Ewan McGregor is convincing in his role but leaves the feeling that the role did not allow him to show the maximum. Rebecca Ferguson as a cult leader is also very good in her role, but the quality of the acting is lost over time. Also worth mentioning is Kyliegh Curran in the role of Abre, because for a teenage girl her acting is very solid.
The movie starts off extremely well and the music and the action itself draws you more and more into this world of Shining; a world where you must not shine, if you want to stay alive.
However, from the outset you see that the film did not plan to go deep in action, that is, Flanagan had no intention of filming psychological horror, even though he had all the prerequisites to capitalize on that aspect of King’s works.
It is obvious that Doctor Sleep is trying to be a movie for itself as much as it can be. Flanagan gives up elemental terror from his predecessor film and in his sequel combines insightful themes with horror elements.
However, dramatic elements are at the forefront, which makes it attractive to watch, with obvious and less obvious dedications to the original that are interestingly incorporated into the new narrative.
One of the bigger minuses in the movie is the bad guys. It is a group of villains with certain psychological powers who can “smell” the shining power of others. When they reach the shining person, they kill her and pull the steam out of her. In a group of 6-7 villains, only two of them have some character and some sort of background story, while the others are there just for the sake of order. Without good characterized of bad guys, we do not see all the qualities of positives guys. Also, the idea of visualizing shining in the form of steam is pretty bad.
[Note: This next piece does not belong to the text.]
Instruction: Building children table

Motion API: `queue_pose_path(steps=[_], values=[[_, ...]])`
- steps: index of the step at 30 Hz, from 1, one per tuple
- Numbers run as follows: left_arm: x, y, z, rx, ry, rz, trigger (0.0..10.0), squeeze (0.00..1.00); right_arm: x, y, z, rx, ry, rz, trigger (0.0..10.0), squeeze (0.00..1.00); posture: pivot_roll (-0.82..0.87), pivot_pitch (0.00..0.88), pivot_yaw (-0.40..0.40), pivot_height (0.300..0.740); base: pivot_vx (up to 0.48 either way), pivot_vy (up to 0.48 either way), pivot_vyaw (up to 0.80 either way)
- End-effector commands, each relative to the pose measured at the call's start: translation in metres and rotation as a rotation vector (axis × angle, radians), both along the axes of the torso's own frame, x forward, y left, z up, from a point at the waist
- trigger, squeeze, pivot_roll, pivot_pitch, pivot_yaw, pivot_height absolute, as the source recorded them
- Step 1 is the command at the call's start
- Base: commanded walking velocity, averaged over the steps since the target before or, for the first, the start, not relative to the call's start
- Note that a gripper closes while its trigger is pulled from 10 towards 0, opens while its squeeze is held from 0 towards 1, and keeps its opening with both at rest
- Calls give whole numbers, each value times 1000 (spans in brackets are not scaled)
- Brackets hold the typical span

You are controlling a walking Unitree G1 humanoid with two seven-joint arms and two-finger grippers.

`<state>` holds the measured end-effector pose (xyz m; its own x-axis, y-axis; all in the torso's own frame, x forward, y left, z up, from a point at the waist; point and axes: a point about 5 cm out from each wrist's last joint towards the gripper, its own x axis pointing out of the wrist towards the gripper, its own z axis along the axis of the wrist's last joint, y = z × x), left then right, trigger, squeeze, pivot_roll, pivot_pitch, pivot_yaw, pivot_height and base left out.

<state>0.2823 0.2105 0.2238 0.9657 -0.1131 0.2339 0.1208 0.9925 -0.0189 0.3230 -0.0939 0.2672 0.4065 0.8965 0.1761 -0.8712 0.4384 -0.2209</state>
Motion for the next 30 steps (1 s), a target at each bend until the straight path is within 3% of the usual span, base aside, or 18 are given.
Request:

The other big minus to this movie is the complete change of genre compared to the Shining. Shining was purely psychological horror, realistic horror, where elements of fantasy were barely present and only spiced up the plot. In Dr. Sleep is different. The movie is realistically fantasy from beginning to end. People “enter in someone else’s thoughts” as they wish, and although these are visually impressive scenes with great effects, they all seem quite confusing. By the end of the movie, you won’t know who is who in someone head and why. The power of shining is corrupted also. The movie and the book The Shining talk about a some presentiment that shows the future or brings to life the past, and makes it possible to talk thoughts. In this movie shining is brought to some another level, digging through the thoughts and memories of another person, getting into the thoughts of a person who is at the other end of the planet without major problems, and the like. The screenwriter blended the powers of shining, legilimony from Harry Potter, and classic telekinesis into one. This connection disrupts the atmosphere of the movie, especially for fans of The Shining, who will remember how much energy Danny had to invest just to call Dick to help.
Conclusion: Doctor Sleep is first and foremost an adaptation of Stephen King’s book and then a relatively worthy sequel to The Shining.
While Kubrick’s “Shining” is a serious study of madness that convincingly interweaves realism and the supernatural, Flanagan’s “Doctor Sleep” is a fantasy thriller with elements of gothic, In other words, while the supernatural in Kubrick’s film is in function on elaborate the psychological decline of the writer in a creative blockade, in Doctor Sleep, the supernatural and the paranormal are primarily in the function of wonder and fantasy in a fairy tale world.
In Doctor Sleep, we have now vampires. As demons, they have the supernatural powers of traveling from one place to another and age much slower than ordinary mortals. Among mortals, there are those who are more or less gifted with “shining”, clairvoyance, telepathic reading, influencing the thoughts of others, and moving matter through the mind….
The film has many dark scenes that make it memorable – from scenes of child torture to physical horror. However, there are too few of them to make the movie proudly labeled the mark “horror movie.” It’s more of a psychological thriller or a fantasy with elements of gothic and thriller and at best an average horror movie.